问题
I would like to restore commas and full stops in text without punctuation. For example, let's take this sentence:
I am XYZ I want to execute I have a doubt
And I would like to detect that there should be 1 commas and 1 full stop in the above example:
I am XYZ, I want to execute. I have a doubt.
Can anyone advise me on how to achieve this using Python and NLP concepts?
回答1:
If I understand well, you want to improve the quality of a sentence by adding the appropriate punctuation. This is sometimes called punctuation restoration.
A good first step is to apply the usual NLP pipeline, namely tokenization, POS tagging, and parsing, using libraries such as NLTK or Spacy.
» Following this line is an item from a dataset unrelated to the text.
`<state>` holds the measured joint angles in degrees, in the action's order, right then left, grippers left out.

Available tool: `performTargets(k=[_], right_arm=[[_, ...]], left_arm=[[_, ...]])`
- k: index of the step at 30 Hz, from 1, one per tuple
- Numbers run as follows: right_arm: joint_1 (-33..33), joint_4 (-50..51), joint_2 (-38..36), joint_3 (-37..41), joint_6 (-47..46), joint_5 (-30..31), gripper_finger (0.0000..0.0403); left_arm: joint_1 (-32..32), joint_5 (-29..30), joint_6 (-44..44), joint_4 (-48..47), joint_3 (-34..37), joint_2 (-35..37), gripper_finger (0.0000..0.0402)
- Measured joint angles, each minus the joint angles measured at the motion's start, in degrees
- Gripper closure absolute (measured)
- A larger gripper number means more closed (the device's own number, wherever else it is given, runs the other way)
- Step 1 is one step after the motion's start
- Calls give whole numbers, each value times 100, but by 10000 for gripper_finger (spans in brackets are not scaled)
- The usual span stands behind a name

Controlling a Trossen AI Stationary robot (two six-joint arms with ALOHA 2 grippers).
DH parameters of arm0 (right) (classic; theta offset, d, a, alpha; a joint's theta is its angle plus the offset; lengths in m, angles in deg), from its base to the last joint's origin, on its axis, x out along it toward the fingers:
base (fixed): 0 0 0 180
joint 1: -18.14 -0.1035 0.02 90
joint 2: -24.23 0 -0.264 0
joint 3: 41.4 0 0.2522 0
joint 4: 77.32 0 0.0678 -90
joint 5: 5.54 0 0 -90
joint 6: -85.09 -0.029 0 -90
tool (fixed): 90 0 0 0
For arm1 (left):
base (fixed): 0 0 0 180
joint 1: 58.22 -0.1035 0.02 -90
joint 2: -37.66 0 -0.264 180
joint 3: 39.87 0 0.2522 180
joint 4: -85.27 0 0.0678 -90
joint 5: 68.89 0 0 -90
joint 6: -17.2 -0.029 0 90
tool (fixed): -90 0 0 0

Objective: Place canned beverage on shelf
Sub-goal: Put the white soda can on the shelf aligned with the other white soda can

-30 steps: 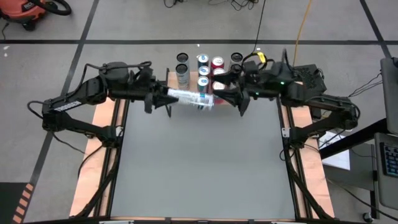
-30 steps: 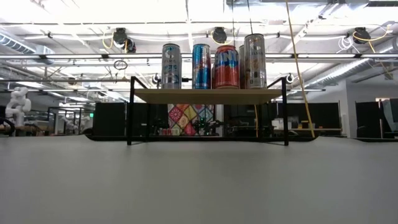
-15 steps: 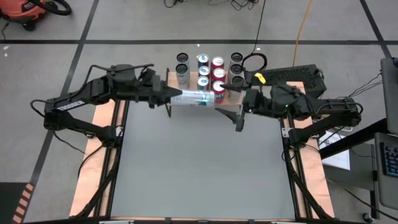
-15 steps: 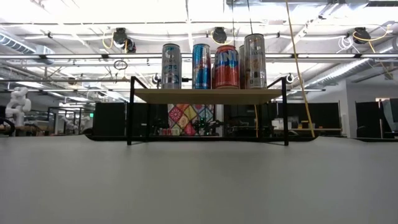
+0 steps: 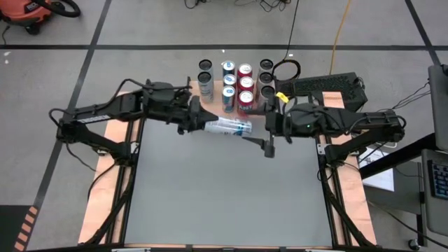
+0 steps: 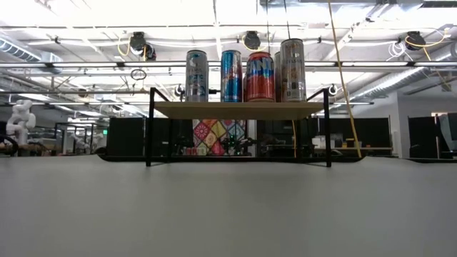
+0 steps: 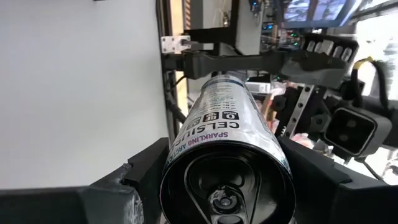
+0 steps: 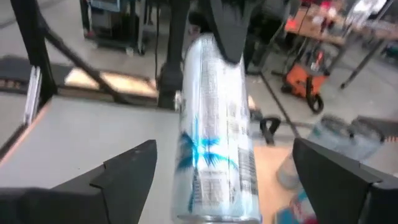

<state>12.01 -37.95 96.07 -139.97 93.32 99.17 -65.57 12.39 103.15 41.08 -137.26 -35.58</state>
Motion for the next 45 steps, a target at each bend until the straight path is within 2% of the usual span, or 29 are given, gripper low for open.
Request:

Once this preprocessing is done, you'll have to apply a rule-based or a machine learning approach to define where the punctuation should be, based on the features extracted from the NLP pipeline (e.g. sentence boundaries, parsing tree, POS, etc.).
However this is not a trivial task. It can require strong NLP/AI skills if you want to customise your algorithm.
Some examples that can be reused:
- Here is a simple approach using Spacy, mainly based on sentence boundaries.
- Here is a more complex solution, using the Theano deep learning library.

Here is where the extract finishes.